# EXERCISE GOAL
Search the listing below for the line containing "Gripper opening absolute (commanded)". From there through the line containing "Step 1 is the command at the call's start", transcribe every line exactly, both ends included.
....
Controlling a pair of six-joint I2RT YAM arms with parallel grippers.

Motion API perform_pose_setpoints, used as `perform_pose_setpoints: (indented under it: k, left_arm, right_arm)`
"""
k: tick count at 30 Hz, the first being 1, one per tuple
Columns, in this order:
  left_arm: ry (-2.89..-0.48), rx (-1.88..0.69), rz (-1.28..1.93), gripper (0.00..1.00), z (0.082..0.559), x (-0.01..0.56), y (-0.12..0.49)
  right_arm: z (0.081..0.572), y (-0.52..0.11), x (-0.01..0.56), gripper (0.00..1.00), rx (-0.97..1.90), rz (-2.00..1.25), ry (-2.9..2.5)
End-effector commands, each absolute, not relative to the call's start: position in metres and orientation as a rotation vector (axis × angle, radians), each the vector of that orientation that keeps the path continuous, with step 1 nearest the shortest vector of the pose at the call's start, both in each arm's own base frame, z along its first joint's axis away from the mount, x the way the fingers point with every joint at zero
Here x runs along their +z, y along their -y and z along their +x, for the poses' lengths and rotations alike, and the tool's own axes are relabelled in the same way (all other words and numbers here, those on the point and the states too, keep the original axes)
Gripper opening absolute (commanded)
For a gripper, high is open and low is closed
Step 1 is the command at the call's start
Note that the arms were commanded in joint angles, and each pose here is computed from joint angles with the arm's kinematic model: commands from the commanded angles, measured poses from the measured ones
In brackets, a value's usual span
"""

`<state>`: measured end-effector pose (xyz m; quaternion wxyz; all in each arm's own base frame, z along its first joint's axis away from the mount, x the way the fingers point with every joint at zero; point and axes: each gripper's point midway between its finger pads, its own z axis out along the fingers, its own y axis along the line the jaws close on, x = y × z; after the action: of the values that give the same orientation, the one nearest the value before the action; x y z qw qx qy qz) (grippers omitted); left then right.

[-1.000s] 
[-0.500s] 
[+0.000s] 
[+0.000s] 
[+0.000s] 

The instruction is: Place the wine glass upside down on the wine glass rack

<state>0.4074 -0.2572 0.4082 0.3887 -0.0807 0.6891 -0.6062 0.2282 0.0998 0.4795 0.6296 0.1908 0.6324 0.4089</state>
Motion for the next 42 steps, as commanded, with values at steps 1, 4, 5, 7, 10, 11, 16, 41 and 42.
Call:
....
# YOUR RESPONSE
Gripper opening absolute (commanded)
For a gripper, high is open and low is closed
Step 1 is the command at the call's start

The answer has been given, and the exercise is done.